I may yet jump on board again for the release just from the absolute dearth of anything else remotely MMO adjacent, but that will depend heavily on whatever else happens to be out around the time of New World’s eventual launch since I’m certainly not attached to the MMO genre as much as I once was.
Jeromai 2020-09-06T12:53:45Z
I watched multiple streams of it on Twitch and came to a similar conclusion, it’s not for me. The folks having the most fun are those venturing forth with already established friends and/or turning to PvP to beat on others who are also open to PvPing. Best of wishes and all power to them if they like it.
Being neither primarily social or killer inclined, I cannot figure out what I would possibly do with the world and why it would matter to me in the long run.
It’s also probable that I’ve burned out of MMOs as a whole these days - the initial draw has always been the vast potential of a virtual world to explore and plumb for secrets, and the interaction of naturally forming communities of interest. In these recent times, the secrets are all already dug up by crowdsourcing and the communities are either insular and/or span out-of-game too much. It’s hard for unknown elements to join, and too much effort/commitment to belong. So why play an MMO if what it offers on tap doesn’t interest you any longer?
bhagpuss 2020-09-06T16:10:11Z
I think the disconnect here is that almost all of the things you list as cons I would have in my pros.
I dislike narrative in MMORPGs - I believe it’s an inappropriate and unwelcome import from other genres, so the lack of a main storyline in New World is a strong positive for me. I much prefer the eliptical accretion of small nuggets of lore to build up a background.
I much prefer short, simple straightforwad tasks to long, convoluted quest chains. My ideal of the perfect quest is kill ten rats and always has been. My only complaint about the quests I was given was there were some Kill 20s, which is a bit much.
My general impression of combat in allvideo games is that it’s designed for reflexes I never had even in my teens and twenties. Fighting literally can’t be “too easy” for me. If I can stand still and let autoattack quickly do the job, that’s about my personal gold standard. I have to say that I didn’t find that to be the case in New World and I did die quite a few times. And when I didn’t die I was usually at pretty low health. I certainly wouldn’t want it to be any harder and I quite wish I knew what you were doing to make it that easy.

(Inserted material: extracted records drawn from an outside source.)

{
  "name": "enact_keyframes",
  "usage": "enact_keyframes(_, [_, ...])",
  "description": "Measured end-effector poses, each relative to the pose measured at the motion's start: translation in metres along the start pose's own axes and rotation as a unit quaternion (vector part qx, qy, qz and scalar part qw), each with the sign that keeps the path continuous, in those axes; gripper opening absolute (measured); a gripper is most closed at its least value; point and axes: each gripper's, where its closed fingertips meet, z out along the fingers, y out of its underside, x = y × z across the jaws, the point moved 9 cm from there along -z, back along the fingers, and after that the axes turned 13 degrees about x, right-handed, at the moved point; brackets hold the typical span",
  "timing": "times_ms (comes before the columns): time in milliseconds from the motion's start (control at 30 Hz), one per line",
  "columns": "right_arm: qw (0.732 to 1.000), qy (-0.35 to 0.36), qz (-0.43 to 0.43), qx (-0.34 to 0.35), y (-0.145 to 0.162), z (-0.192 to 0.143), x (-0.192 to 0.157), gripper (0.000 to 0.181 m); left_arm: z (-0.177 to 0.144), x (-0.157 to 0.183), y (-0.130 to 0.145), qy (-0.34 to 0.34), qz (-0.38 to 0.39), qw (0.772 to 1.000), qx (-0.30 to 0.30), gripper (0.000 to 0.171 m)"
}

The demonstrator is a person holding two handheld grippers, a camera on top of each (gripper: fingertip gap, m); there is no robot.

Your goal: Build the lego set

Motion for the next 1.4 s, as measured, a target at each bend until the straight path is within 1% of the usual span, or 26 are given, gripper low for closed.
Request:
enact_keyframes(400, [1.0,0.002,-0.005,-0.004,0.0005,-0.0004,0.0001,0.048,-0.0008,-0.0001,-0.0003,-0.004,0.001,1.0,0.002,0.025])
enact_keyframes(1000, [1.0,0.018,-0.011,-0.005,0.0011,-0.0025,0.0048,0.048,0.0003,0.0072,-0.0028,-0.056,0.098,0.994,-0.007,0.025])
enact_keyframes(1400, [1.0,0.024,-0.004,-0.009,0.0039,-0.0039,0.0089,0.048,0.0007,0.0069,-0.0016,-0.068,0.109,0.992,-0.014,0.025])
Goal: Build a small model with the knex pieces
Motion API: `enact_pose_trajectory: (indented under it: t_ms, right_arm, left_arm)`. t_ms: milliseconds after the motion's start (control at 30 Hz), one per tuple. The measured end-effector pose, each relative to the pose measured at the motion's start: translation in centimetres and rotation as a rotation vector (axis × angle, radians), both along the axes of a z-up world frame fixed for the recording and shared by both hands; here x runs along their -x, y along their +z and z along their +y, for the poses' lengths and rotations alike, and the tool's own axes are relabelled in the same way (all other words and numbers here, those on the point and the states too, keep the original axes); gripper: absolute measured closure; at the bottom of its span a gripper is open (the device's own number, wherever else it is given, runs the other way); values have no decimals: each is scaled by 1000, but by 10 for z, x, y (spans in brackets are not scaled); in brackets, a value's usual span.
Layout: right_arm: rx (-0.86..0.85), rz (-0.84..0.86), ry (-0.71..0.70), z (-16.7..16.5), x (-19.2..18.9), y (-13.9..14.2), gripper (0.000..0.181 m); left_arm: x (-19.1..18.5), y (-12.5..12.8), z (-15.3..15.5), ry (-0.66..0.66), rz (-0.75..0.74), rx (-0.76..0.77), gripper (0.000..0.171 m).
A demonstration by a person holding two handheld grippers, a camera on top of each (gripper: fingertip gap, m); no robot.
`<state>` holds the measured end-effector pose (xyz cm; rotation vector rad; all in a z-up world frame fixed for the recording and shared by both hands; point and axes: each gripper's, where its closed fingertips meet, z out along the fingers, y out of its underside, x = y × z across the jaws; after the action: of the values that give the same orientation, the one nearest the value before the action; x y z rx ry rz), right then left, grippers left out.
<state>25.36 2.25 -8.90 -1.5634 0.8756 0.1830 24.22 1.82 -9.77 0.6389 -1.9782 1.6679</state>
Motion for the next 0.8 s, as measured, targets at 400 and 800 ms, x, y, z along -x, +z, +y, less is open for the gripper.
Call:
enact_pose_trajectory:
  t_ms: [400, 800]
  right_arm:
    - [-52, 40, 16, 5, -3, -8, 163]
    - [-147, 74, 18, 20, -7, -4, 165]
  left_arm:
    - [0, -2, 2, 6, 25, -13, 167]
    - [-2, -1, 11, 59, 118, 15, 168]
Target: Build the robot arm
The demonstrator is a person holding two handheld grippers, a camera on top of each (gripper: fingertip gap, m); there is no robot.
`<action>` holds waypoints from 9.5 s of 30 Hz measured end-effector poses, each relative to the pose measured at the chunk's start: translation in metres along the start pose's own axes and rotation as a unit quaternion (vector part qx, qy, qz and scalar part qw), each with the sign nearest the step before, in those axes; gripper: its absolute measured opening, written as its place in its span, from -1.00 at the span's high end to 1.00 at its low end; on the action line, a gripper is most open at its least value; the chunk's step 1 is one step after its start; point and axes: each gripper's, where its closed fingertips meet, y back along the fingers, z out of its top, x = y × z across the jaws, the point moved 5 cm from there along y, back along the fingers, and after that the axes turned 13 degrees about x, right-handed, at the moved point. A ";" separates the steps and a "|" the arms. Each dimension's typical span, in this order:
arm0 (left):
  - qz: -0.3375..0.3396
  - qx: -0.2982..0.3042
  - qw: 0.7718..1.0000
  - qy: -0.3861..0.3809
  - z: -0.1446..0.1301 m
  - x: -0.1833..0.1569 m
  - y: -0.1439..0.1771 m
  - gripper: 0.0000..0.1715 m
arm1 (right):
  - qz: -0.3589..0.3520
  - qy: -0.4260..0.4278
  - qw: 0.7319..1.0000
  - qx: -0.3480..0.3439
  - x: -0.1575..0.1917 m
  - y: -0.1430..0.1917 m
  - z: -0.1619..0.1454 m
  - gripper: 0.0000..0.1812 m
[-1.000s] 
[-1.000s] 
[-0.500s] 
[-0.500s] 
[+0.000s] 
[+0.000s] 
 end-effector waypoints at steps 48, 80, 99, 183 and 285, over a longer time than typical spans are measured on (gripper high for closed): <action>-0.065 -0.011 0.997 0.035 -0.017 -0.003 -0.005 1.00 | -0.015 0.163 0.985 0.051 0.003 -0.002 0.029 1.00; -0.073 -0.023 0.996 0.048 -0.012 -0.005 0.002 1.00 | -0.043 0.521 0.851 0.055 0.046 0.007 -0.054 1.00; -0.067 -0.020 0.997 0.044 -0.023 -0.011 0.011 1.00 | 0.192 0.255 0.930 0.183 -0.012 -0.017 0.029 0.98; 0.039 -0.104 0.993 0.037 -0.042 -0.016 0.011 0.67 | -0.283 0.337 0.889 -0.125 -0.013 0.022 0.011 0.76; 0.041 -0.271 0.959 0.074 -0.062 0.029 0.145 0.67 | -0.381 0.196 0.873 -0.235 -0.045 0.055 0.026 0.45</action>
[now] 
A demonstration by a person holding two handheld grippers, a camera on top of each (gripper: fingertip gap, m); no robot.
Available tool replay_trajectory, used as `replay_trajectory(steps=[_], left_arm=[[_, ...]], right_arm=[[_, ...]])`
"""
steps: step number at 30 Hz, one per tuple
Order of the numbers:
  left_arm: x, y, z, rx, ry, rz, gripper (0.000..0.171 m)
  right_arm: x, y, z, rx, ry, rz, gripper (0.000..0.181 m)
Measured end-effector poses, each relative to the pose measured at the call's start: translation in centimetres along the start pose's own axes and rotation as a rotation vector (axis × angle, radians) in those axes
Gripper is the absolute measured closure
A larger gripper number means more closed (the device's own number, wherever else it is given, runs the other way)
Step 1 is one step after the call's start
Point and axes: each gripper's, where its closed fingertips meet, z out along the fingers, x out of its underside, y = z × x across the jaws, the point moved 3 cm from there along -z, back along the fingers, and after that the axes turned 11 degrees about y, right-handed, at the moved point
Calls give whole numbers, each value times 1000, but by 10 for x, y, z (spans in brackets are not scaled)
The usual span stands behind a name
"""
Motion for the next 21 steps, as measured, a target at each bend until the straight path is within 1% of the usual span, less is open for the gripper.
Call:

On the topic of what there is to do, well there’s leveling, skilling up and gearing your character. What else does any MMORPG need? Nothing! But New World does also have housing, which is always a long-term occupation. Of course the actual point of the game is the territorial conquest, which also runs itself if done well.
Where I do agree is with the pesonalization of the NPCs. That was one of the things I gave quite a bit of feedback about. They’re bland to the point of self-parody in places, although I did eventually run into one or two that had some kind of side to them. It’s something that could largely be overwritten by voice acting. I haven’t heard whether they’re planning on adding that at some point. Normally I’m not a huge fan of voice in MMORPGs but in this case I think it would be a wise move.
All in all I see the same difference of opinion over New World I often see these days - namely people who like what MMORPGs used to be and people who are over that and want them to be something else. A lot of the criticism of New World has revolved around it being quite unoriginal, ordinary and not adding anything new to the genre, which is precisley what I’m looking for.
I’d strongly prefer that it had tab target and hot key combat, of course, but other than it feels comfortably familiar and that’s its main attraction. I accept it’s also its main drawback for many.
UltrViolet 2020-09-06T17:25:39Z I’m similarly wondering what I ever saw in MMORPGs… I don’t particularly want to go back to any that I’ve already played, and haven’t yet seen any new ones that look particularly compelling. (I also saw Crowfall for the first time recently and I can’t quite find the right way to talk about how disappointed I was in their progress over five years.)